▸ Assignment
Below this line are records; write out exactly the lines from the one containing "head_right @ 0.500" through the one containing "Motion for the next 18", with the pictures left out.

******************************

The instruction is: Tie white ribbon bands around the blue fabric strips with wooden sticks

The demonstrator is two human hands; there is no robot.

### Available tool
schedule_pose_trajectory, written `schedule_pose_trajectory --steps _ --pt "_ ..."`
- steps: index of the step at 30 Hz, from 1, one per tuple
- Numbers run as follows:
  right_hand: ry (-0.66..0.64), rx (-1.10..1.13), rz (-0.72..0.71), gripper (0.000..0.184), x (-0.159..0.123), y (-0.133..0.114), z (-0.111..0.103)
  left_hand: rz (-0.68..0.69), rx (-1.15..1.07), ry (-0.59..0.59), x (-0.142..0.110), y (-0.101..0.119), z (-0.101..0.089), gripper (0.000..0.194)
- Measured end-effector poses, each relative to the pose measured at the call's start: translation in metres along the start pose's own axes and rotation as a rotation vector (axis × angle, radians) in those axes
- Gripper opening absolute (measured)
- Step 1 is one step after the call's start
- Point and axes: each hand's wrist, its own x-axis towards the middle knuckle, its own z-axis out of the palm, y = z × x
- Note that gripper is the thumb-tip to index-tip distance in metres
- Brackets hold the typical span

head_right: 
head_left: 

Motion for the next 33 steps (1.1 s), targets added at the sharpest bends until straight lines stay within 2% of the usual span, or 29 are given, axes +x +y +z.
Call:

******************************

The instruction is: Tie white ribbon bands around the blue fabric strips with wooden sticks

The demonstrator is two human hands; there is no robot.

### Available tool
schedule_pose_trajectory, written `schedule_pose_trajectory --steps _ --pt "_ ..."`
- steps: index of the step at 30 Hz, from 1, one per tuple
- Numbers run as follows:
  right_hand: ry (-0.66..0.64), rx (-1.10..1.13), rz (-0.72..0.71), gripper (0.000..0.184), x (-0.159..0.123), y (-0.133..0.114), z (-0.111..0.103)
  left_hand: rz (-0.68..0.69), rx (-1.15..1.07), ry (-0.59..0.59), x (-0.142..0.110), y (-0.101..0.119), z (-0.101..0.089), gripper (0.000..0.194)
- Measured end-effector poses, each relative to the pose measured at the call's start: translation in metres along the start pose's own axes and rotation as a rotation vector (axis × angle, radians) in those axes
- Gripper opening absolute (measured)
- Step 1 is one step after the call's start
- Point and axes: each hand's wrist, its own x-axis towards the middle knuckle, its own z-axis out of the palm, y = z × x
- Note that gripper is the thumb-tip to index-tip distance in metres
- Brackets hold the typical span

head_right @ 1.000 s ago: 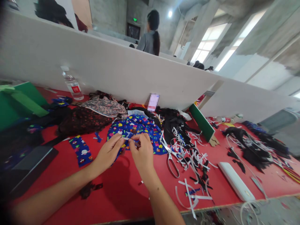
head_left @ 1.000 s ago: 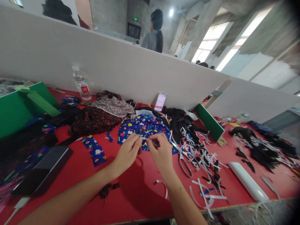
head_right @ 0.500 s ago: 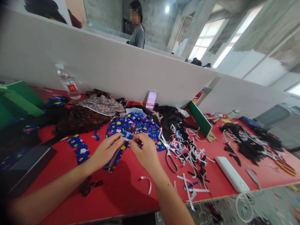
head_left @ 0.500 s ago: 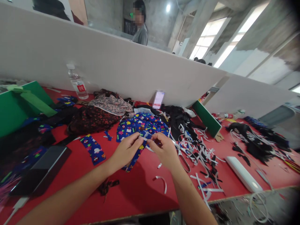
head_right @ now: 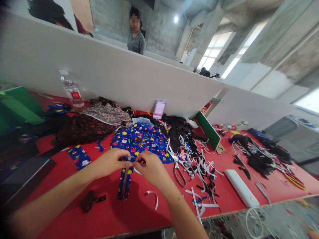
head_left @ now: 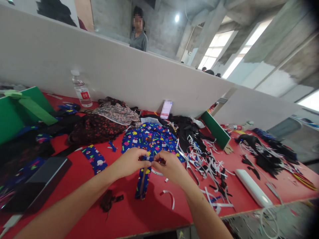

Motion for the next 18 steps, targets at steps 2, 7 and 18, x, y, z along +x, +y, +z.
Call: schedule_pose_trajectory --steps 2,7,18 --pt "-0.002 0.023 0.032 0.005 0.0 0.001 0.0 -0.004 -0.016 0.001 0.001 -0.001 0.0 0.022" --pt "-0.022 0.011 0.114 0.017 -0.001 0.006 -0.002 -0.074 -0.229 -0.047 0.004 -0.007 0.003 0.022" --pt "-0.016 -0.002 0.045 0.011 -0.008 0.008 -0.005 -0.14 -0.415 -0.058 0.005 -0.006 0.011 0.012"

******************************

▸ Response to the task
head_right @ 0.500 s ago: 
head_left @ 0.500 s ago: 
head_right @ now: 
head_left @ now: 

Motion for the next 18 steps, targets at steps 2, 7 and 18, x, y, z along +x, +y, +z.

What the exercise asked for has been given in full.